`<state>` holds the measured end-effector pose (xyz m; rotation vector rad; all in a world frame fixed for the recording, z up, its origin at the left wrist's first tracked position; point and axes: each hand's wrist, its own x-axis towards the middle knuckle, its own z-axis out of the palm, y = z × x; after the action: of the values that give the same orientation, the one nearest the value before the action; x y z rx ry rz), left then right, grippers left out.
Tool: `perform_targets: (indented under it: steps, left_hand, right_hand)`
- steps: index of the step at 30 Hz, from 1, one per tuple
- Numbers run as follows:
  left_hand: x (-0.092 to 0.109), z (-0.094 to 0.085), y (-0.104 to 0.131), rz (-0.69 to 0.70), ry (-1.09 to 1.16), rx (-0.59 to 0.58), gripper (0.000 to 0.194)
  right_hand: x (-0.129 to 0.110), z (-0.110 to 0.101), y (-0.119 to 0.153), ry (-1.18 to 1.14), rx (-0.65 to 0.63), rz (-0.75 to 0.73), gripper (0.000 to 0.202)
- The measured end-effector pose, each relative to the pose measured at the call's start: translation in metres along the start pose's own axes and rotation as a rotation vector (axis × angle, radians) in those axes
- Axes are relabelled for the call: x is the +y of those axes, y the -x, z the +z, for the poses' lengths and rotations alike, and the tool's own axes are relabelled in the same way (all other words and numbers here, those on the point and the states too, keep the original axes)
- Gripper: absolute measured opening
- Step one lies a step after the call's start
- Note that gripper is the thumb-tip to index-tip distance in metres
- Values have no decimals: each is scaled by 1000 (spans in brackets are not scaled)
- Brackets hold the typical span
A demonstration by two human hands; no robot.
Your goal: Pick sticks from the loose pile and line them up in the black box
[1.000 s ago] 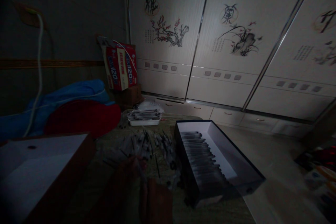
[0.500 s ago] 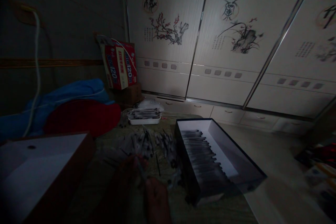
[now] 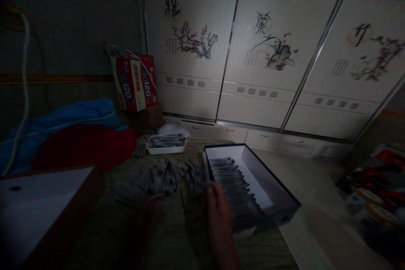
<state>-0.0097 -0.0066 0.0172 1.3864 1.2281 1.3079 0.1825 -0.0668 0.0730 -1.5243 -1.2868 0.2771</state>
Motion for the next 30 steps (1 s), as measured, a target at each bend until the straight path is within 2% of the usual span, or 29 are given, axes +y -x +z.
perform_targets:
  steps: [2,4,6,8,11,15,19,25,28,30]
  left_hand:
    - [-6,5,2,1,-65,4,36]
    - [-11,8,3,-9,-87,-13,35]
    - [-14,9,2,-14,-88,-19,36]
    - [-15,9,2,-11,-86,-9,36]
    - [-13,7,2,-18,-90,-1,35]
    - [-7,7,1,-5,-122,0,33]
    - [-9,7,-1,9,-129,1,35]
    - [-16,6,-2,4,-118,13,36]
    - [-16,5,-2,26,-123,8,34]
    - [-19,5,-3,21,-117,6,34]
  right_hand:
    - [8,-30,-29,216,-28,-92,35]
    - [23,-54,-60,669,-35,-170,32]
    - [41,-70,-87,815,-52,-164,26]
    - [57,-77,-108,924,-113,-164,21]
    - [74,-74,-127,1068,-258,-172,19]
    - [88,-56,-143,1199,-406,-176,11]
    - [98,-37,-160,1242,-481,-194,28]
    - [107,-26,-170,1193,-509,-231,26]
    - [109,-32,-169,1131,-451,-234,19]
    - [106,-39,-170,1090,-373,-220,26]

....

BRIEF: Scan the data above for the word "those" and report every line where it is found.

ANSWER SPACE:
- The measured end-effector pose, each relative to the pose measured at the call's start: translation in metres along the start pose's own axes and rotation as a rotation vector (axis × angle, radians) in those axes
- Axes are relabelled for the call: x is the +y of those axes, y the -x, z the +z, for the poses' lengths and rotations alike, and the tool's own axes are relabelled in the same way (all other words and numbers here, those on the point and the states too, keep the original axes)

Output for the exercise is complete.